- _Task input_:
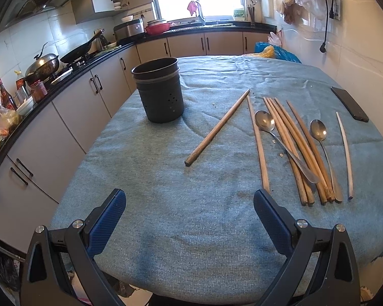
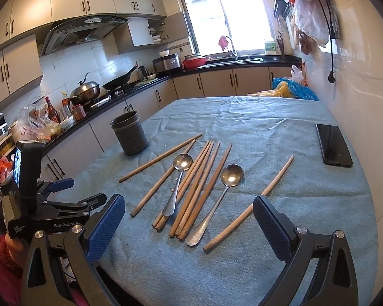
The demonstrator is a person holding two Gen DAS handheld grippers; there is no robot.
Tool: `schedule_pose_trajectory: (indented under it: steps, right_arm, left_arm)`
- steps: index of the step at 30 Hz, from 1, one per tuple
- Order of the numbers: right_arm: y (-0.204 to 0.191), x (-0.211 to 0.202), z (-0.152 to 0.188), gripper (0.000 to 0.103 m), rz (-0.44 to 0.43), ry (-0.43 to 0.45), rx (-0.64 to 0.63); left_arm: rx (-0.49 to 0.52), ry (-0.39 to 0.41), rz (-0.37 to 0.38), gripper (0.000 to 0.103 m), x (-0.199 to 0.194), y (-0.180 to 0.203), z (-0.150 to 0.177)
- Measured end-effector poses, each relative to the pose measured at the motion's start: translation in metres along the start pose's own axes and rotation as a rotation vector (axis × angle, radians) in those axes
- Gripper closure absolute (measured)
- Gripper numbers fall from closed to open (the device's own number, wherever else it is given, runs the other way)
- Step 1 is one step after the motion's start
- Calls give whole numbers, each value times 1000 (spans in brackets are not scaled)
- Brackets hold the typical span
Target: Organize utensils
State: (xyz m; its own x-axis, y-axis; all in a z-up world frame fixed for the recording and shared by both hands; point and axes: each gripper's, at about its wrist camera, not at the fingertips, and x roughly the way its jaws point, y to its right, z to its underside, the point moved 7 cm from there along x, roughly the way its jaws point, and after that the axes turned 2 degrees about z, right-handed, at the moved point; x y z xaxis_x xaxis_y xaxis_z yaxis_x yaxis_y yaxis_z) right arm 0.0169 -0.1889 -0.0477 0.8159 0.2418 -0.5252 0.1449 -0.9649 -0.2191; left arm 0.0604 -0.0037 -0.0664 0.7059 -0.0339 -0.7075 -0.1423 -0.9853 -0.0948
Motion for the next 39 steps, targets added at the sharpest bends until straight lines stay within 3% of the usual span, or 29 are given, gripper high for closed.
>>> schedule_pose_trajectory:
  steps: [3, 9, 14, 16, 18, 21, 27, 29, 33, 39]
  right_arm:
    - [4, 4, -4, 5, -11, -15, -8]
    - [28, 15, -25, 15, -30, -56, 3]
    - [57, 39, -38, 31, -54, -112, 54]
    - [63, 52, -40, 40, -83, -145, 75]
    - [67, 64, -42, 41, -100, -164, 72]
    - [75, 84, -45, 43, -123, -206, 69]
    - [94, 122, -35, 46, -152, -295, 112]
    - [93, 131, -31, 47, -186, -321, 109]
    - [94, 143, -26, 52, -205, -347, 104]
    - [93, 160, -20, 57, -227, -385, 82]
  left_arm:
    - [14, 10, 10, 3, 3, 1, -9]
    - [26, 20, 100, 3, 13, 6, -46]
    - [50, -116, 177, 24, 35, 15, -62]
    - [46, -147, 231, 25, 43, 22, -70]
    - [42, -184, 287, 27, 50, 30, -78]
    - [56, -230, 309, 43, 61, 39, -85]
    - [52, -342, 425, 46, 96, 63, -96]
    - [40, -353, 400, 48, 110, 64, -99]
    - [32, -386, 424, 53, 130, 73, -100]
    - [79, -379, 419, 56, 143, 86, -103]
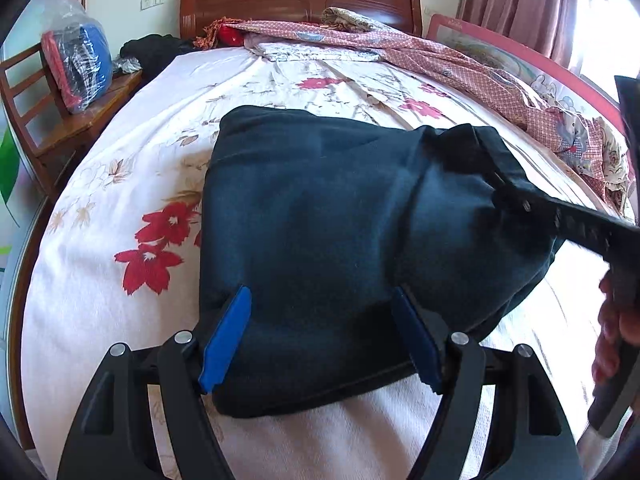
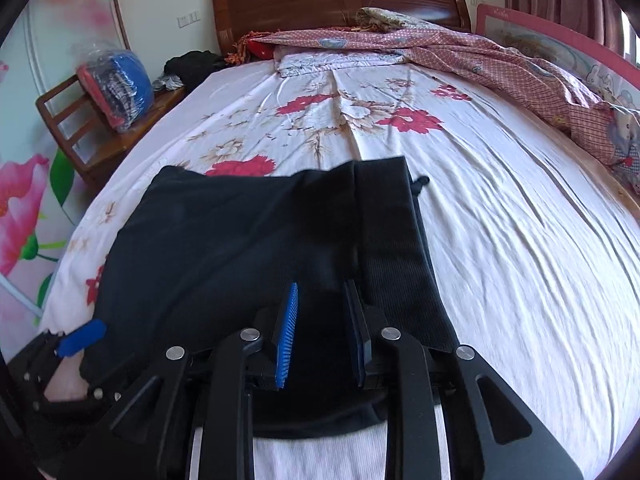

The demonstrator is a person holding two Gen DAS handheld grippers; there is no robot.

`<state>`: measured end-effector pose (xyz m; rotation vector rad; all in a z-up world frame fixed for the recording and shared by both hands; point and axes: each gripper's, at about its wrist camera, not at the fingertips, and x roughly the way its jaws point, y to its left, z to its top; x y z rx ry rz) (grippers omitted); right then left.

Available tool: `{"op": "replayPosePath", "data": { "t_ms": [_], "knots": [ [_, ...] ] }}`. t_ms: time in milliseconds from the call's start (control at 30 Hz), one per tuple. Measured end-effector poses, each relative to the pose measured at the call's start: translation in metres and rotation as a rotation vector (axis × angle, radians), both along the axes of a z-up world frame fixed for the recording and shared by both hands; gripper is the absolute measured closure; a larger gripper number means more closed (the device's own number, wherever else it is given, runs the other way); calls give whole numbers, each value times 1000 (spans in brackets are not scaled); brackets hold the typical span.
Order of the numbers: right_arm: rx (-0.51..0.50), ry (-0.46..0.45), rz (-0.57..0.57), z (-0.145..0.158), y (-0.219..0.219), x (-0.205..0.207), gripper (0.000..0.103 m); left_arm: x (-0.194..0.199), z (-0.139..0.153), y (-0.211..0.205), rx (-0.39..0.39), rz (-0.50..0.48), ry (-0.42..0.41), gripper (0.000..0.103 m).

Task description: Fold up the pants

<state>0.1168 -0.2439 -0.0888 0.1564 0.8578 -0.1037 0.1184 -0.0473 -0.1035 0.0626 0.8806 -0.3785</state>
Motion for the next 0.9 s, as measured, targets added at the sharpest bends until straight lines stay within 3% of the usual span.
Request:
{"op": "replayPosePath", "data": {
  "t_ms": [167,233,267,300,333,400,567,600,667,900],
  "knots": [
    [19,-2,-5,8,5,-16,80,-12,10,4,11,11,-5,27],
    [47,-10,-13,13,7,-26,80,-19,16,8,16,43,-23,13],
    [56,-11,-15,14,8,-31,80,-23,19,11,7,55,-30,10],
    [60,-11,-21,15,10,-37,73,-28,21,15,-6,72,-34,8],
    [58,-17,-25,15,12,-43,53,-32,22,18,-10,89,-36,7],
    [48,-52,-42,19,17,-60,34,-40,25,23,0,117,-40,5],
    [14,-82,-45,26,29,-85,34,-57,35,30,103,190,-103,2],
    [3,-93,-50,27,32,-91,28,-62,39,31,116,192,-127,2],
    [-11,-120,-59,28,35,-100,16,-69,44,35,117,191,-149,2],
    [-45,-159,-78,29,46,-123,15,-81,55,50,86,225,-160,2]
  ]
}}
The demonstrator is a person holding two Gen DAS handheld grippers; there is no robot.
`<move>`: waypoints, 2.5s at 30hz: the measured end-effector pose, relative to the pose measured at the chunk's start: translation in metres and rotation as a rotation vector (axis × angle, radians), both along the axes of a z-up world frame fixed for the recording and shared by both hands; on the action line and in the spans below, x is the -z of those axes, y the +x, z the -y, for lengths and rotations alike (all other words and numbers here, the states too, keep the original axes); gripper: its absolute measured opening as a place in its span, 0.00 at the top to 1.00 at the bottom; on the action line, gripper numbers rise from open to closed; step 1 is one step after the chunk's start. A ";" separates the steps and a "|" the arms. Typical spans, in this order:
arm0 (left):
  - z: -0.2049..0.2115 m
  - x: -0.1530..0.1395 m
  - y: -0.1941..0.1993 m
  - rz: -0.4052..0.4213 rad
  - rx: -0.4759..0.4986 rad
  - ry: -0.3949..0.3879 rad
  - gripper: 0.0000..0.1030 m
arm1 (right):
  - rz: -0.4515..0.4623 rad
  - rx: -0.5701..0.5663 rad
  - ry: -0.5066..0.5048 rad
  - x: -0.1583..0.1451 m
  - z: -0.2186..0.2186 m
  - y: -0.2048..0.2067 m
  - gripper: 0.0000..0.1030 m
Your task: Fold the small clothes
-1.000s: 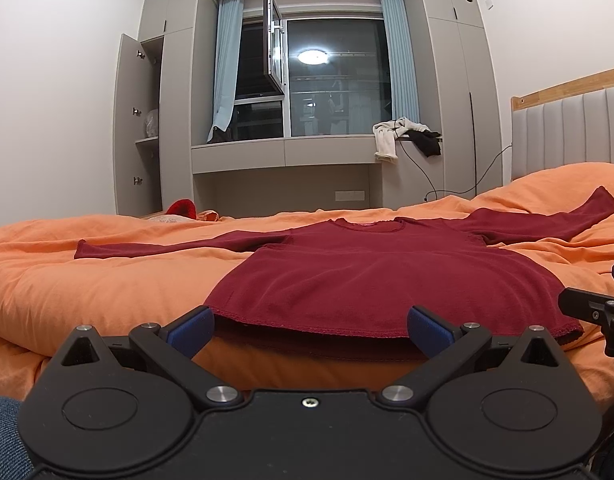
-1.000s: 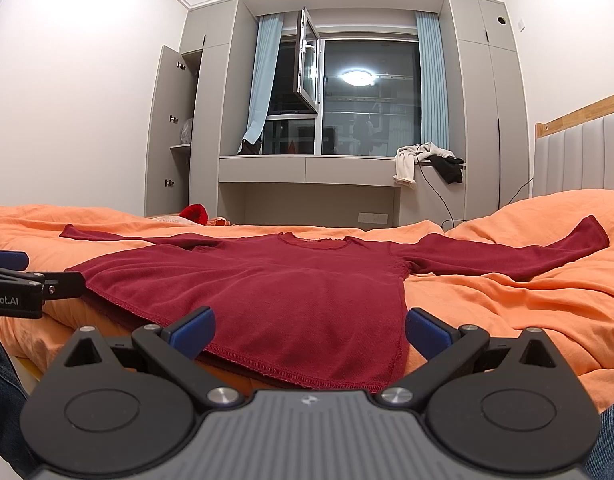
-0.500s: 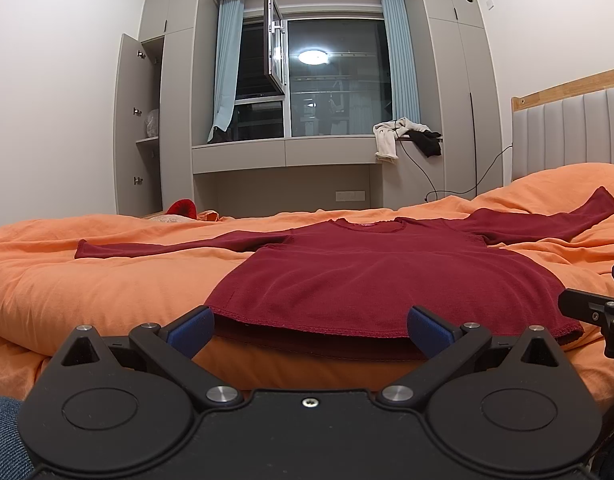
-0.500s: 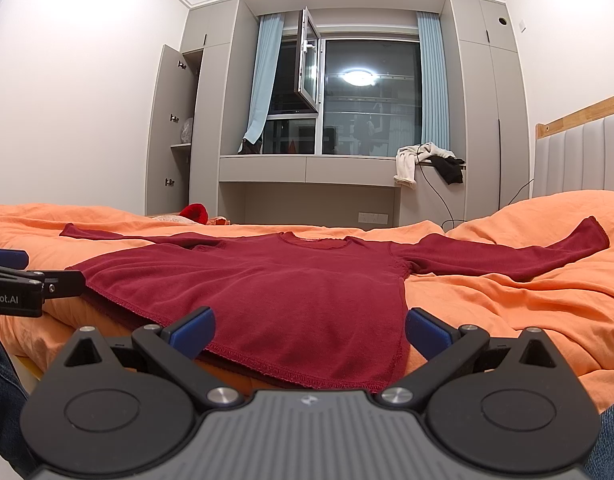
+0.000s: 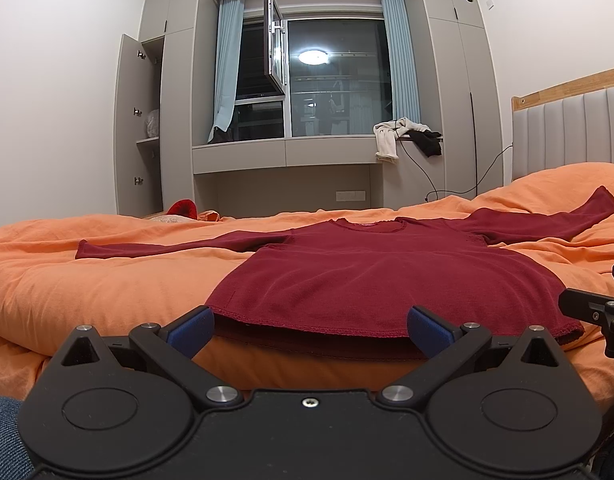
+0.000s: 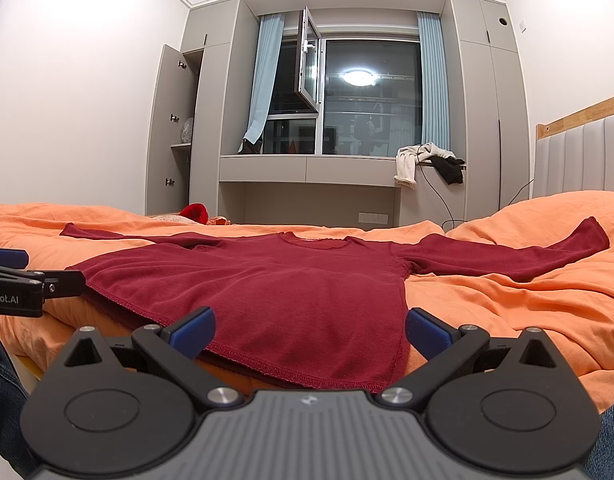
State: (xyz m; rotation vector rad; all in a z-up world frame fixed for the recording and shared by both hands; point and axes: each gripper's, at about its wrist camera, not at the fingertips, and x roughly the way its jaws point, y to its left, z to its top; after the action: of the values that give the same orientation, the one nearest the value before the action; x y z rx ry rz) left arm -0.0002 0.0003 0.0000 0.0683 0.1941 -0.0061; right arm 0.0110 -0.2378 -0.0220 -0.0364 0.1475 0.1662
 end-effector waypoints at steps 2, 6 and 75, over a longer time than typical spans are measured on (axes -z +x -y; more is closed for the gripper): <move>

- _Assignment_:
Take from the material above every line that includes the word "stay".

- _Task result_:
Motion for the next 39 steps, targets added at the sharpest bends until straight lines stay within 3% of the usual span, or 29 are given, gripper high for closed.
Motion for the next 0.9 s, as measured, targets added at the sharpest bends until straight lines stay within 3% of the usual span.

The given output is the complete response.